:: PROBLEM DETAILS ::
Would you please retype, exactly, the lines of the listing below between the line with "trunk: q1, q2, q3" and the line with "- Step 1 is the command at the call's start", inclusive?

:: RECORDS SUPPLIED ::
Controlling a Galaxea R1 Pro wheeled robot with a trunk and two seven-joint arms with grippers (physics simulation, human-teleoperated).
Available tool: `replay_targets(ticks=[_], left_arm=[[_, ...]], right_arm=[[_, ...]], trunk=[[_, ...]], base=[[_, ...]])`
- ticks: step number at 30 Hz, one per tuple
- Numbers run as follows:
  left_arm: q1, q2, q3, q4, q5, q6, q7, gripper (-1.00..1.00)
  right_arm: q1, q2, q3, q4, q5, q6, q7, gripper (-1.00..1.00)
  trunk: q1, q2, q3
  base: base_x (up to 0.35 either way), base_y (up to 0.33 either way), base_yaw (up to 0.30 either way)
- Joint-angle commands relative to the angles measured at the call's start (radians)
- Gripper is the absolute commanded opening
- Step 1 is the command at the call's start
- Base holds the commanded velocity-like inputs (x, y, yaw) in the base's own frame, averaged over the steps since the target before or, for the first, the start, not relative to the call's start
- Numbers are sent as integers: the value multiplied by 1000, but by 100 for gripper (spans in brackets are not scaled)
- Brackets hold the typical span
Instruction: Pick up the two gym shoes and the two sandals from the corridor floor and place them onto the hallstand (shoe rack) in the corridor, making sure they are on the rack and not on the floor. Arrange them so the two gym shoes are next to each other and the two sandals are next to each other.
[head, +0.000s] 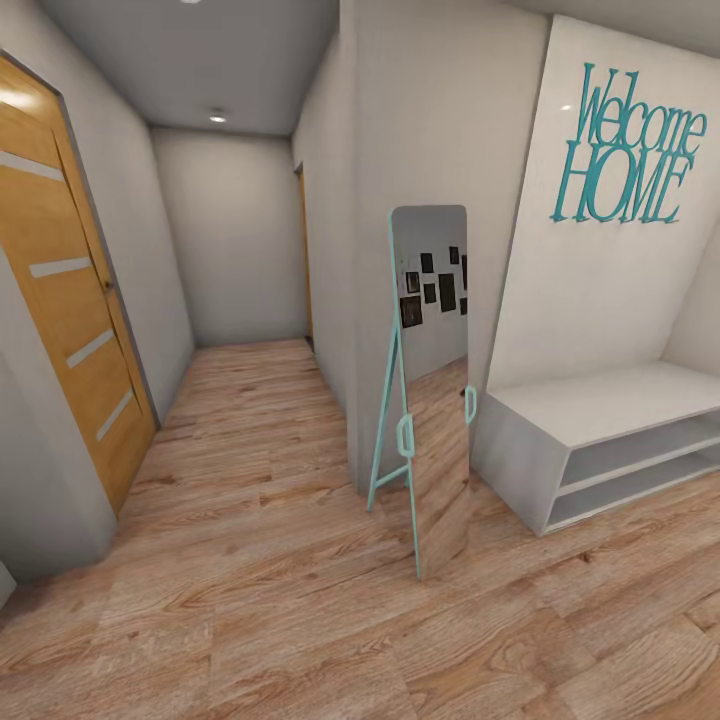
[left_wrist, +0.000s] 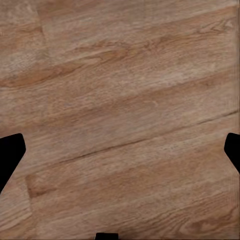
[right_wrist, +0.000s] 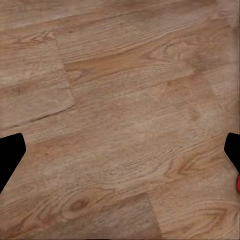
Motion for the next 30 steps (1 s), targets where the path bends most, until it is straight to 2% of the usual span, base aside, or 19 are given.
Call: replay_targets(ticks=[1,5,12,13,17,18,23,30], left_arm=[[-1,0,1,1,2,-4,0,100],[-2,3,5,8,7,-44,-1,100],[-1,11,8,34,27,-76,1,100],[0,13,8,43,44,-83,3,100],[4,16,7,51,75,-102,3,100],[6,16,6,54,85,-126,3,100],[8,16,4,61,93,-176,2,100],[9,16,3,76,97,-197,-1,100]], right_arm=[[-1,0,0,0,0,-4,0,100],[-2,0,0,1,1,-27,0,100],[-3,0,0,3,1,-41,0,100],[-3,0,-1,3,2,-43,0,100],[-3,-1,0,3,4,-45,1,100],[-3,-2,-1,2,5,-45,1,100],[-3,-3,-2,0,5,-45,2,100],[-3,-8,-4,-2,2,-45,6,100]], trunk=[[0,-1,-1],[0,-1,-1],[0,-1,-1],[0,-1,-1],[0,-1,-1],[0,-1,-1],[0,-1,-1],[0,-1,-1]], base=[[0,0,0],[0,0,0],[0,0,0],[0,0,0],[0,0,0],[0,0,0],[0,0,-17],[0,0,-185]])
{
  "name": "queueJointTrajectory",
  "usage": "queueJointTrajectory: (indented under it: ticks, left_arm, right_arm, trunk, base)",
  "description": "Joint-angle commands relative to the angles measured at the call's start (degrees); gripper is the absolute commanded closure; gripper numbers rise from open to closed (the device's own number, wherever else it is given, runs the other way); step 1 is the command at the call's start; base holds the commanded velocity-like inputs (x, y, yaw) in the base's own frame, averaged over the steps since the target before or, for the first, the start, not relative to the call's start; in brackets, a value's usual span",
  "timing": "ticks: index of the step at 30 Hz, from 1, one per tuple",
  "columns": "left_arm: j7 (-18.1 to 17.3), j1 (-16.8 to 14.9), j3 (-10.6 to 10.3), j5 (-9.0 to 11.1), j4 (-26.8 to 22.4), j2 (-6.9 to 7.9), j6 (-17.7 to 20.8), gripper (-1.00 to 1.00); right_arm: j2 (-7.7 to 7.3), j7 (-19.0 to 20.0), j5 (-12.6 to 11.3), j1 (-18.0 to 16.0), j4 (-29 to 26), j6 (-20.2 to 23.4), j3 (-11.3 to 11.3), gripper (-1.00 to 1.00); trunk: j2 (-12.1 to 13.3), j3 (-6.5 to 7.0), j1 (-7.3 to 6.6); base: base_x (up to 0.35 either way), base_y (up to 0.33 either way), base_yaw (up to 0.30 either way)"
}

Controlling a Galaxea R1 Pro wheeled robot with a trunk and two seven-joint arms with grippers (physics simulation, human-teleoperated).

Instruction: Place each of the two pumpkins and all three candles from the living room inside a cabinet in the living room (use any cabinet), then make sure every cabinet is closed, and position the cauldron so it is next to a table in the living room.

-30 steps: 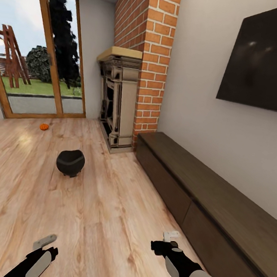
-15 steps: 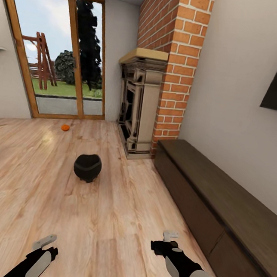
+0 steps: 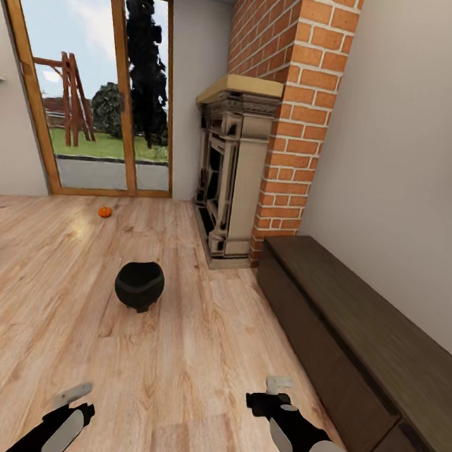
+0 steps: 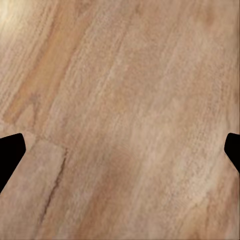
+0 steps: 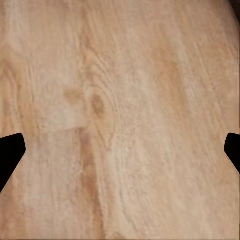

:: YOUR SOLUTION ::
  trunk: q1, q2, q3
  base: base_x (up to 0.35 either way), base_y (up to 0.33 either way), base_yaw (up to 0.30 either way)
- Joint-angle commands relative to the angles measured at the call's start (radians)
- Gripper is the absolute commanded opening
- Step 1 is the command at the call's start

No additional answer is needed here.